In the data that follows, find each line containing "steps" and copy it.
:::
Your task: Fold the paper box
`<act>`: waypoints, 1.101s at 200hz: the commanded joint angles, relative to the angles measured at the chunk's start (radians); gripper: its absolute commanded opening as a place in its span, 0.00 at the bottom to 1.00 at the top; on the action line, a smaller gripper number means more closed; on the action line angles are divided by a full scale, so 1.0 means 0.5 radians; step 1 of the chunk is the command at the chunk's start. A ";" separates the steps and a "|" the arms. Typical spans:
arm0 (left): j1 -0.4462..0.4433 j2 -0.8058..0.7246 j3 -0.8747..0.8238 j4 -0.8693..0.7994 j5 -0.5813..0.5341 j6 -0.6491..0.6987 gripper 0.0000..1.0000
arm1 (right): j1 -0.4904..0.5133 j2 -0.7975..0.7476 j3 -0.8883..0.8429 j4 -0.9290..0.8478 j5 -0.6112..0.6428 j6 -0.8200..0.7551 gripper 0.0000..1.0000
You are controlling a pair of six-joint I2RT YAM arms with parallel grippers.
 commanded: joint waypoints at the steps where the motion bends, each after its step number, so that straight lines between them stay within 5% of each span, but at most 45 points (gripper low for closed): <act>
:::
* **Expected output**:
`<act>`: waypoints, 1.101s at 200hz: the commanded joint angles, relative to the angles measured at the chunk's start (radians); gripper: its absolute commanded opening as a place in its span, 0.00 at the bottom to 1.00 at the top; on the action line, a smaller gripper number means more closed; on the action line angles are divided by a full scale, so 1.0 means 0.5 radians; step 1 of the chunk is the command at the chunk's start. A ";" separates the steps and a "|" the arms. Typical spans:
 commanded: joint waypoints at the steps where the motion bends, each after its step number, so that straight lines between them stay within 5% of each span, but at most 45 points (gripper low for closed): <act>

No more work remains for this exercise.